PROMPT:
Using the listing below, return every line that includes "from".

DATA EXTRACT:
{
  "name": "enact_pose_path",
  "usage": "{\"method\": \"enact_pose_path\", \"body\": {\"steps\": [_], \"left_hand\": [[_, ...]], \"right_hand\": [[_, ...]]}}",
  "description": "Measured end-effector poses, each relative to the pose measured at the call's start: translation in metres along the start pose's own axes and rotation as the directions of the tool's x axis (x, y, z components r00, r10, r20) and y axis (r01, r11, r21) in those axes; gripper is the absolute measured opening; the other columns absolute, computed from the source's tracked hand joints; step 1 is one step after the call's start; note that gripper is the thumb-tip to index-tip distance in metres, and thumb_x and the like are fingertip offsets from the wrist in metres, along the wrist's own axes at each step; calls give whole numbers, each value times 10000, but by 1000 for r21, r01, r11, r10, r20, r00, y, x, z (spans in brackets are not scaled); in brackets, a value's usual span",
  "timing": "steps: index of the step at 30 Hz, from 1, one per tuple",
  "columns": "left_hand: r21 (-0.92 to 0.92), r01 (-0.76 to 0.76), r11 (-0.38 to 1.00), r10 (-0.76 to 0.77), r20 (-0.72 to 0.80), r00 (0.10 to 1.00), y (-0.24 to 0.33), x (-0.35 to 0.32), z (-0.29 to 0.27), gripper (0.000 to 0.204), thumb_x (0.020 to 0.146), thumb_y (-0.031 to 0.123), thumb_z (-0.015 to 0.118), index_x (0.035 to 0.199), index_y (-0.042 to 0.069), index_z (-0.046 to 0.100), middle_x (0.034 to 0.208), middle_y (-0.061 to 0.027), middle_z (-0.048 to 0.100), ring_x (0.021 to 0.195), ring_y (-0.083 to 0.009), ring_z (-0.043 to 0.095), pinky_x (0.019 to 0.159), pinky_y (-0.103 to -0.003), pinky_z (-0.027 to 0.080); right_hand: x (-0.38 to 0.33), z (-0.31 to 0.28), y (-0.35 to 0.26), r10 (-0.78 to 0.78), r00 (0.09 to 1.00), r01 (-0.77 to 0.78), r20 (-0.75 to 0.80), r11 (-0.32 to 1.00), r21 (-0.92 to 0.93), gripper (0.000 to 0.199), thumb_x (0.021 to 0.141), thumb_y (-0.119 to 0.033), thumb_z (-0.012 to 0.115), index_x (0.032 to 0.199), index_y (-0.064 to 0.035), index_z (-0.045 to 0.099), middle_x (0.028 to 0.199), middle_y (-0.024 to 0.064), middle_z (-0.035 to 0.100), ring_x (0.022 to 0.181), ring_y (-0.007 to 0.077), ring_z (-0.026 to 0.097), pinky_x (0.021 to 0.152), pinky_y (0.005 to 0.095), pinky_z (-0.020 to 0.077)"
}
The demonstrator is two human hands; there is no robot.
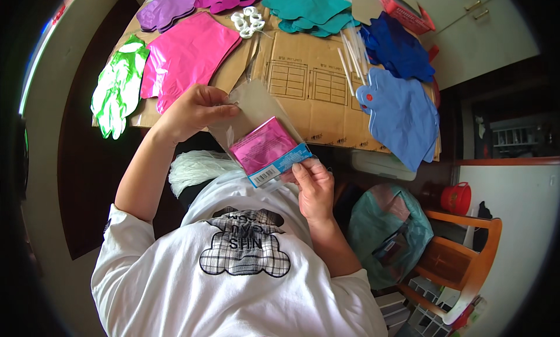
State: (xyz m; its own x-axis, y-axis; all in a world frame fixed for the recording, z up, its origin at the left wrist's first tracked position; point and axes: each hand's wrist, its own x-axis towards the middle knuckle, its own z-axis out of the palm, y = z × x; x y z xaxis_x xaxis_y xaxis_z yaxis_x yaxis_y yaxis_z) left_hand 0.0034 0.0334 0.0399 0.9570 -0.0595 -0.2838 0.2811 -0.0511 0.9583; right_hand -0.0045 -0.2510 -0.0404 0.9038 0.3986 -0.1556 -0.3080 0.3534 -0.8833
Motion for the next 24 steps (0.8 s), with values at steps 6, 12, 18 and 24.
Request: {"method": "enact_pose_path", "body": {"steps": [6,12,18,24], "left_hand": [[215,-48,976,91,-197,976,14,-6,-6,181,875,178,702,789,29,645,705,25,626,647,-40,554,589,-194,426],[-315,-163,935,117,-159,980,8,-9,3,185,897,196,677,968,29,640,830,18,634,722,-54,583,656,-199,474],[-319,-172,932,140,-121,983,-14,-4,4,175,892,139,681,1003,5,661,925,-18,673,832,-69,617,733,-223,499],[-711,-229,665,184,-141,973,-22,-12,23,360,914,91,607,1263,28,542,1108,-84,660,1019,-178,635,853,-338,524]], "right_hand": [[0,-2,-7,-71,997,71,-11,997,6,94,917,-84,614,945,5,615,874,104,679,732,151,651,704,279,536],[2,-4,-12,-43,999,44,-24,998,41,90,923,-88,603,926,1,611,858,103,678,716,157,651,695,282,534],[0,-3,-9,20,1000,-20,-7,997,81,91,922,-91,599,928,-1,613,844,108,678,686,166,654,684,293,546],[-1,2,1,0,1000,1,-13,995,100,97,918,-78,589,979,-8,619,884,115,680,742,194,670,713,317,560]]}}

FINISHED TASK:
  "description": "Measured end-effector poses, each relative to the pose measured at the call's start: translation in metres along the start pose's own axes and rotation as the directions of the tool's x axis (x, y, z components r00, r10, r20) and y axis (r01, r11, r21) in those axes; gripper is the absolute measured opening; the other columns absolute, computed from the source's tracked hand joints; step 1 is one step after the call's start; note that gripper is the thumb-tip to index-tip distance in metres, and thumb_x and the like are fingertip offsets from the wrist in metres, along the wrist's own axes at each step; calls give whole numbers, each value times 10000, but by 1000 for r21, r01, r11, r10, r20, r00, y, x, z (spans in brackets are not scaled); in brackets, a value's usual span",
  "timing": "steps: index of the step at 30 Hz, from 1, one per tuple",

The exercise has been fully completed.